The Integral Remainder Examples 1

Recall from The Integral Remainder page that if $$f$$ is $$n + 1$$ times differentiable on some interval containing the center of convergence $$c$$ and $$x$$ , and if $P_n(x) = f(c) + \frac{f^{(1)}(c)}{1!}(x - c) + \frac{f^{(2)}(c)}{2!}(x - c)^2 + ... + \frac{f^{(n)}(c)}{n!}(x - c)^n$ is the $n^{\mathrm{th}}$ order Taylor polynomial of $$f$$ at $$x = c$$ . Then for $$f(x) = P_n(x) + E_n(x)$$ the error term $$E_n(x)$$ of $$P_n(x)$$ from $$f(x)$$ can be computed with the following formula:

(1)

\begin{align} \quad E_n(x) = \frac{1}{n!} \int_c^x (x - t)^n f^{(n+1)}(t) \: dt \end{align}

Before we look at some examples, we must first acknowledge the following inequality which the reader should attempt to verify:

(2)

\begin{align} \quad \biggr \rvert \int_a^b f(x) \: dx \biggr \rvert ≤ \int_a^b \mid f(x) \mid \: dx \end{align}

We will now look at some examples of applying this form of the error/remainder formula.

Example 1

Prove that $$f(x) = e^x$$ is analytic by showing that the Maclaurin series for $$e^x$$ represents $$e^x$$ for all $x \in \mathbb{R}$ .

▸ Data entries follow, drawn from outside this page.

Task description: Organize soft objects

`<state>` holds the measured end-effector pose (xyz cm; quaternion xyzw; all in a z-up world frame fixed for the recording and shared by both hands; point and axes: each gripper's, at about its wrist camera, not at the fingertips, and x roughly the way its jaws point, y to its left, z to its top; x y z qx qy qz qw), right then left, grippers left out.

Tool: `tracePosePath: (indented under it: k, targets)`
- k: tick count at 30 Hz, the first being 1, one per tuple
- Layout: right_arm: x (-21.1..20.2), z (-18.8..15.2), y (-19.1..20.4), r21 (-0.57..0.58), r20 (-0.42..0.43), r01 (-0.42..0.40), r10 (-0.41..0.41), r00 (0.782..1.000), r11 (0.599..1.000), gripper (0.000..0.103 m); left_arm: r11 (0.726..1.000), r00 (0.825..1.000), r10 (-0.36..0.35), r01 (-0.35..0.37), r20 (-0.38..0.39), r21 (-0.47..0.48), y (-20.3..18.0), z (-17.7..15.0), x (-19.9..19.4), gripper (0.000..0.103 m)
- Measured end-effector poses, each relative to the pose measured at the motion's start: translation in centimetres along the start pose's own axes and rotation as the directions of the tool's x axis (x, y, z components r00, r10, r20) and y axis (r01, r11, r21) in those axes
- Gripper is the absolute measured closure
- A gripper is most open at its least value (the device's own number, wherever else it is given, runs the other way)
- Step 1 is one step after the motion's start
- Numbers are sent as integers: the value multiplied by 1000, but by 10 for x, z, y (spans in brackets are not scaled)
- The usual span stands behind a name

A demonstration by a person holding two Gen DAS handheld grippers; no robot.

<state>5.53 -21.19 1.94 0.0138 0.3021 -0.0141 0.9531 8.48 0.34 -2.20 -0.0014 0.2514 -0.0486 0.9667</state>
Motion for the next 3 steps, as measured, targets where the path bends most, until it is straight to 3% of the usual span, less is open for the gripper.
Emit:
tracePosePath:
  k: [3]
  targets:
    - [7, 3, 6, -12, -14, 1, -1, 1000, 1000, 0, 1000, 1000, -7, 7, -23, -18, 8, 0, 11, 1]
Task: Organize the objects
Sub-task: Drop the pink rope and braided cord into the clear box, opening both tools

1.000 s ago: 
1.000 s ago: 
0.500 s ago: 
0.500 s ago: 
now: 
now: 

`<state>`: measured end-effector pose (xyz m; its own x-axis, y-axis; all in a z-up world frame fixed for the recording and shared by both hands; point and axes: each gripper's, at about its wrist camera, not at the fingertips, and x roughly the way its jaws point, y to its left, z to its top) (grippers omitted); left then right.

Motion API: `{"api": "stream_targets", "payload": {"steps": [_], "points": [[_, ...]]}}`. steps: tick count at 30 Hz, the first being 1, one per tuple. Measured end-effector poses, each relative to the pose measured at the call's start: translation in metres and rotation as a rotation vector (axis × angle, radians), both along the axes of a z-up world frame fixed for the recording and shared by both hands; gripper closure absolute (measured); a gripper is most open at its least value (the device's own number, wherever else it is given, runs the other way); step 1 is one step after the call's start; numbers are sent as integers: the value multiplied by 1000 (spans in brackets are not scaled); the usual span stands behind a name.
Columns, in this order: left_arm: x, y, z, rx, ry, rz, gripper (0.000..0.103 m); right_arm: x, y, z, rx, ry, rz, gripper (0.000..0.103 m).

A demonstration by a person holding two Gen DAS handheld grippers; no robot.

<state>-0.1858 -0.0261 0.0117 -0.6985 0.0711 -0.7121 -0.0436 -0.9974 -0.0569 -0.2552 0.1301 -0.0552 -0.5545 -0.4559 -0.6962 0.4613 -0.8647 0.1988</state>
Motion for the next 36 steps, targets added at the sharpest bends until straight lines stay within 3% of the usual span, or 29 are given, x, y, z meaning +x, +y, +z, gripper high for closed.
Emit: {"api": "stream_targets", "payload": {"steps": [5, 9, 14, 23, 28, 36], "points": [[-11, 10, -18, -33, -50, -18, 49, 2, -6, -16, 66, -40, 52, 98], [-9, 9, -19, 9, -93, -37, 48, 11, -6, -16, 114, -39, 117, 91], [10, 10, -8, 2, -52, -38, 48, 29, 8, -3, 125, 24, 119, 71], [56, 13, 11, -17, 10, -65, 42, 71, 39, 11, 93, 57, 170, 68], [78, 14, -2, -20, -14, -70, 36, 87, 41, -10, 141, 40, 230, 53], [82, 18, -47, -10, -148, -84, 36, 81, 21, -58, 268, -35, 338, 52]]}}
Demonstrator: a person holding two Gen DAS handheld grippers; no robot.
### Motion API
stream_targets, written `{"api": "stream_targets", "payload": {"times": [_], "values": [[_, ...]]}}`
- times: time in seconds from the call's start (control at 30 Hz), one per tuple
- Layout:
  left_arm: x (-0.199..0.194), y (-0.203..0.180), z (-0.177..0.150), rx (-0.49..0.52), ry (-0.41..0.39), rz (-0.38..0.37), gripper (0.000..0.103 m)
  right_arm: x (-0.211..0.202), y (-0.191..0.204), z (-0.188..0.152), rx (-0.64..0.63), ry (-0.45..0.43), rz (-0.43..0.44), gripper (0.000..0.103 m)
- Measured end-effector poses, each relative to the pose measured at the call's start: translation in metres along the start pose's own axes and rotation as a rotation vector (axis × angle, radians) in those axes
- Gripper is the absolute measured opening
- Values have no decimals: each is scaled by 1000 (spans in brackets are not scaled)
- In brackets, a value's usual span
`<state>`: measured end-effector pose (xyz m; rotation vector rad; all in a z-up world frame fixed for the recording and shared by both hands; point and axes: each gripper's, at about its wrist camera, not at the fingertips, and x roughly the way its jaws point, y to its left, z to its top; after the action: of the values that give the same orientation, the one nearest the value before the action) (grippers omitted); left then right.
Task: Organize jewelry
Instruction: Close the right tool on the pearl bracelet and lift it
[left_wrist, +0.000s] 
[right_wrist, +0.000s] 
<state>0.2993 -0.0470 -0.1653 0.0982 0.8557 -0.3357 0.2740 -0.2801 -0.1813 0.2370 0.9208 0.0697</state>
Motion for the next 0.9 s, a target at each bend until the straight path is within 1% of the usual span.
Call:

Since we are dealing with the Maclaurin series for $$e^x$$ we have that $$c = 0$$ and so the integral remainder for our error is:

(3)

\begin{align} \quad E_n(x) = \frac{1}{n!} \int_0^x (x - t)^n f^{(n+1)}(t) \: dt \end{align}

Now we note that since $$f(x) = e^x$$ we have that $f^{(n+1)}(x) = e^x$ for $$n \geq 0$$ and thus we obtain the integral:

(4)

\begin{align} \quad E_n(x) = \frac{1}{n!} \int_0^x (x - t)^n e^t \: dt \\ \quad E_n(x) = \frac{1}{n!} \left [ \frac{(x - t)^{n+1}e^t}{(n+1)} \right ]_{t=0}^{t=x} \\ \quad E_n(x) = \frac{1}{n!} \left [ 0 - \frac{x^{n+1}}{(n+1)} \right] \\ \quad E_n(x) = -\frac{x^{n+1}}{(n+1)!} \end{align}

Taking the absolute value of $$E_n(x)$$ and we get that:

(5)

\begin{align} \quad \mid E_n(x) \mid = \frac{\mid x \mid^{n+1}}{(n+1)!} \end{align}

Note that $\lim_{n \to \infty} \frac{\mid x \mid^{n+1}}{(n+1)!} = 0$ so $\lim_{n \to \infty} P_n(x) = f(x)$ and so $$f(x) = e^x$$ is analytic for all $x \in \mathbb{R}$ .

Example 2

Prove that $f(x) = \sin x$ is analytic by showing that the Maclaurin series for $\sin x$ represents $\sin x$ for all $x \in \mathbb{R}$ .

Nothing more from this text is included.